TASK ITEM - Begin with the first line of the entries below and reproduce each line exactly, ending with the line that holds "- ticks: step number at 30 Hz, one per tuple".

Dataset records:
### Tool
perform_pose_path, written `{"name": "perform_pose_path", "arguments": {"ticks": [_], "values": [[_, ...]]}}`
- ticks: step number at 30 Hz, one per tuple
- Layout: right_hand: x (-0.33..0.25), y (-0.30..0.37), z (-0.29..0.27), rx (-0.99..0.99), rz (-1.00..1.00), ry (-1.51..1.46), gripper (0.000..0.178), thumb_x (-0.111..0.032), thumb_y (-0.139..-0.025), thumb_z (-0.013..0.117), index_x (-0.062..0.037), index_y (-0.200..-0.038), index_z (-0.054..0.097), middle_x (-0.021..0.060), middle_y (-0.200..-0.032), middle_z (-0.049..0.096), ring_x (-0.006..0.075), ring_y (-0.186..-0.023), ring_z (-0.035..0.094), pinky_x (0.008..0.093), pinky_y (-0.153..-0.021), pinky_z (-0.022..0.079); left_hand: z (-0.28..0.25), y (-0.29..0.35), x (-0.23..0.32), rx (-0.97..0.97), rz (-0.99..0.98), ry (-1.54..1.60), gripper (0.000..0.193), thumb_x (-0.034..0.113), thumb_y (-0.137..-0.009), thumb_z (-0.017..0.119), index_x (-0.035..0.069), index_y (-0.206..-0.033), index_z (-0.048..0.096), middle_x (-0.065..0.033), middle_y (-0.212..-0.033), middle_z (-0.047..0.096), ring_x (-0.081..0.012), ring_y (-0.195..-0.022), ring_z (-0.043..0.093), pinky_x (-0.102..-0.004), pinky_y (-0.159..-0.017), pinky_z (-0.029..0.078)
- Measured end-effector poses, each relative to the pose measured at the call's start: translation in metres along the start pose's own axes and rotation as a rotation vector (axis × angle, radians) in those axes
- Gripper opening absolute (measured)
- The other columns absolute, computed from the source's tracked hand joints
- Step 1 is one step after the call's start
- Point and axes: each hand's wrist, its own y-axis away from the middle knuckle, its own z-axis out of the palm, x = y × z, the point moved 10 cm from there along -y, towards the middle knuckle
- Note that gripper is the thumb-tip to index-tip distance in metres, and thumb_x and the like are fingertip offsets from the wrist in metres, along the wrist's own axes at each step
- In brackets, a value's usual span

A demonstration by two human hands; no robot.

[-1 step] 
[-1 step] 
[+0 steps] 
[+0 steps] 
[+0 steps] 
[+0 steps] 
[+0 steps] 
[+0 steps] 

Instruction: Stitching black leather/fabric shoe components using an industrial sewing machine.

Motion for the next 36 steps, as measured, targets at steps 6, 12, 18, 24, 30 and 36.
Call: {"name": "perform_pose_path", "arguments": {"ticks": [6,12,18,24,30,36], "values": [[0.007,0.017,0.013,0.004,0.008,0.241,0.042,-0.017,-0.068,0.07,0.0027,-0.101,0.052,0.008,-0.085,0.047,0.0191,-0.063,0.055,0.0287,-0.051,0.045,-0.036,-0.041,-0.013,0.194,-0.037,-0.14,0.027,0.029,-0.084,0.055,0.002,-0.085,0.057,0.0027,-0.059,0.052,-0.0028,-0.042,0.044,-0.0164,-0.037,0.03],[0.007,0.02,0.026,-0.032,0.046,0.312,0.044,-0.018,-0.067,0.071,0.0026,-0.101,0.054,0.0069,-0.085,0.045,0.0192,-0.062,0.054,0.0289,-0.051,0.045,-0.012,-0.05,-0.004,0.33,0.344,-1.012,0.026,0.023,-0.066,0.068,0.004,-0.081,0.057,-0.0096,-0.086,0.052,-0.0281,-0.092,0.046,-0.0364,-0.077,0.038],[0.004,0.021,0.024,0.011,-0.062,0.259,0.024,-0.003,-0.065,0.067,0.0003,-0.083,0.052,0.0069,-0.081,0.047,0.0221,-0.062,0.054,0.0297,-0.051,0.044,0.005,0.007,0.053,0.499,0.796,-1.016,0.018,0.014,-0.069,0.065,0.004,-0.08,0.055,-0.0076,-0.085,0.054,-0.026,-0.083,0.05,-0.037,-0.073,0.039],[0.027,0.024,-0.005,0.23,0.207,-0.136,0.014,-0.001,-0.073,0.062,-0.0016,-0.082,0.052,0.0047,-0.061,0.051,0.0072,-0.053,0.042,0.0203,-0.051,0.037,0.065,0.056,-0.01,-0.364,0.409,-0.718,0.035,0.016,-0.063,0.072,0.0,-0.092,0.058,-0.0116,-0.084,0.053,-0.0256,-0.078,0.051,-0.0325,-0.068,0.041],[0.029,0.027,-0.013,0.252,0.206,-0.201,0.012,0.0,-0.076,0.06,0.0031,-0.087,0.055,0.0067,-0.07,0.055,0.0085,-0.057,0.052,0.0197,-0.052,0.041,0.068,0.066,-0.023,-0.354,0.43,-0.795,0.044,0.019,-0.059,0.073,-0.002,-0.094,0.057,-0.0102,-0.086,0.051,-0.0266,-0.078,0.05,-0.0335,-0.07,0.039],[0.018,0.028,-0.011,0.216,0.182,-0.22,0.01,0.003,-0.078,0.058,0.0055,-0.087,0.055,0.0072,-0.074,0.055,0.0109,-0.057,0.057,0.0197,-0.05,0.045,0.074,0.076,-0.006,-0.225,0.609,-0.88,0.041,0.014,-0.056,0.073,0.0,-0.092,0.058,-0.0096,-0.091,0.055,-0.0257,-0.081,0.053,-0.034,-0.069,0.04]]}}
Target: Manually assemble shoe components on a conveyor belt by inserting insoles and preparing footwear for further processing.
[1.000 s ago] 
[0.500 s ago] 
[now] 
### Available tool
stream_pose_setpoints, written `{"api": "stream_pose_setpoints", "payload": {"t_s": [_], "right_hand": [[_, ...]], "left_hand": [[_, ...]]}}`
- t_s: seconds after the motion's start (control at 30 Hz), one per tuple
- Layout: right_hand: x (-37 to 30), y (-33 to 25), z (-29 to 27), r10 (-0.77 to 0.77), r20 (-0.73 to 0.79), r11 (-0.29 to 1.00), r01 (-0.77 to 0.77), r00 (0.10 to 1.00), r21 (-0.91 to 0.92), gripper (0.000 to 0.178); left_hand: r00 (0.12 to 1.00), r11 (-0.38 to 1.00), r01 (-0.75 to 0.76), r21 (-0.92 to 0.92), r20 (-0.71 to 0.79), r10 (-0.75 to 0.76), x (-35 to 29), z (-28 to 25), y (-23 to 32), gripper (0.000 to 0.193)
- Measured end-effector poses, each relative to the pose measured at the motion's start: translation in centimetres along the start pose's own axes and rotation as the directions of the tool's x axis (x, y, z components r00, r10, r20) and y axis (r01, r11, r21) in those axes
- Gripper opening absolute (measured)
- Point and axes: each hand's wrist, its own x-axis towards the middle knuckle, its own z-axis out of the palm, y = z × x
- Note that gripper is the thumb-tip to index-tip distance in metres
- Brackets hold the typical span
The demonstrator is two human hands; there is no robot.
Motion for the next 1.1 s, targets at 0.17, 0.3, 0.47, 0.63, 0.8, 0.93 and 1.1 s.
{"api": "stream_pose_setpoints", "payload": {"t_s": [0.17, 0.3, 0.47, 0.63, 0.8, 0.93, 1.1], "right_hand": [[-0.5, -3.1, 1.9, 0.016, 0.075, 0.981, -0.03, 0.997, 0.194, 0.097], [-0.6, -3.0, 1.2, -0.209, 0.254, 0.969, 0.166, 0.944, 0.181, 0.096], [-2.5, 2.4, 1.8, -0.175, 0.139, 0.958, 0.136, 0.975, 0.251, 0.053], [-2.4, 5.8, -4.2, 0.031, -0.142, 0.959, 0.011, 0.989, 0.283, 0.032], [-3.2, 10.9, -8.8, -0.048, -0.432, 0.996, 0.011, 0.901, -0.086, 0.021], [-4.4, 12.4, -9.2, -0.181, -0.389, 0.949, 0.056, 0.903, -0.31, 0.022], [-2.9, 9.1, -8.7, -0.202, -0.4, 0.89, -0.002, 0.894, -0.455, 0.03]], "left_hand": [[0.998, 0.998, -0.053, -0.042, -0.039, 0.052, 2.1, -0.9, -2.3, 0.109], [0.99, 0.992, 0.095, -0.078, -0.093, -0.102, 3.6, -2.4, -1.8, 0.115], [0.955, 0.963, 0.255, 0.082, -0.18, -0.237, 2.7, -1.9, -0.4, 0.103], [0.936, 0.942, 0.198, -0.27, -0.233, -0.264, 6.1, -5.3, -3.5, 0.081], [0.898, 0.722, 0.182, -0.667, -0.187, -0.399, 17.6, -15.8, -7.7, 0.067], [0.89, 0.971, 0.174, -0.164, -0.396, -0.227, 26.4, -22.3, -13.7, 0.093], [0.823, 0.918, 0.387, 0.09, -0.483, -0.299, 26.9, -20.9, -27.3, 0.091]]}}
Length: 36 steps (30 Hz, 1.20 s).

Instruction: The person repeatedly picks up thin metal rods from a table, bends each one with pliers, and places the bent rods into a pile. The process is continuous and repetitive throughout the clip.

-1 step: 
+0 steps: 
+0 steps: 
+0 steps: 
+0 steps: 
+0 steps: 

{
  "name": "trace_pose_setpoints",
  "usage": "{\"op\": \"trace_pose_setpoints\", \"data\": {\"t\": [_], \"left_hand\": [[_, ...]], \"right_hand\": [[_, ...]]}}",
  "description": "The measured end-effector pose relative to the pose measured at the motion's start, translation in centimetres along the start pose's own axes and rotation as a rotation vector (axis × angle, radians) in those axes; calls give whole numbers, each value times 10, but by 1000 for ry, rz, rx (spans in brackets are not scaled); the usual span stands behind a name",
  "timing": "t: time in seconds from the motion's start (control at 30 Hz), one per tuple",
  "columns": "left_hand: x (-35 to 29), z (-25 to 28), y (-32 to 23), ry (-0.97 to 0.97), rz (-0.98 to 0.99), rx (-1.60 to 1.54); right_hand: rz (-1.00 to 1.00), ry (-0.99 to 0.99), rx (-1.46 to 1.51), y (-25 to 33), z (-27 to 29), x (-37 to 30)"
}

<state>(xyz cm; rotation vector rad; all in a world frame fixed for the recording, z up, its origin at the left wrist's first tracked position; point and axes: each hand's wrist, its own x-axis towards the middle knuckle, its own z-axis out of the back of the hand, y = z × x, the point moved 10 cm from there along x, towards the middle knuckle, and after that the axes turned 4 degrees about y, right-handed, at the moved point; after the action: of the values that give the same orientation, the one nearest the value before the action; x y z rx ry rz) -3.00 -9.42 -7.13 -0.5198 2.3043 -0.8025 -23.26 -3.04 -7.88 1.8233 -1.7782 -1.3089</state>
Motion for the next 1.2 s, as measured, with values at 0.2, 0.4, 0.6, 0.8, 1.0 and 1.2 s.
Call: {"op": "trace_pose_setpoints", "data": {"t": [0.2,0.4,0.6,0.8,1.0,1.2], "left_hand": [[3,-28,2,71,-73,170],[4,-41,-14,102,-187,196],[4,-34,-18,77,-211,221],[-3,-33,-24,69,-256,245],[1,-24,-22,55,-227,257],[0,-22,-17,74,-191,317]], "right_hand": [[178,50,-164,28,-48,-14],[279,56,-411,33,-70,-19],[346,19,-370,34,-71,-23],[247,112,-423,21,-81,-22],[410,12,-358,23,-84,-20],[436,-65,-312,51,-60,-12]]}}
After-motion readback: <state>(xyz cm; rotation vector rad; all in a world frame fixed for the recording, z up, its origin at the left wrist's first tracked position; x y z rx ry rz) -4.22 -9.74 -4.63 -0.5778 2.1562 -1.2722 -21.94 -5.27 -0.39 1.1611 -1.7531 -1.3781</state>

EXERCISE SOLUTION -
### Tool
perform_pose_path, written `{"name": "perform_pose_path", "arguments": {"ticks": [_], "values": [[_, ...]]}}`
- ticks: step number at 30 Hz, one per tuple

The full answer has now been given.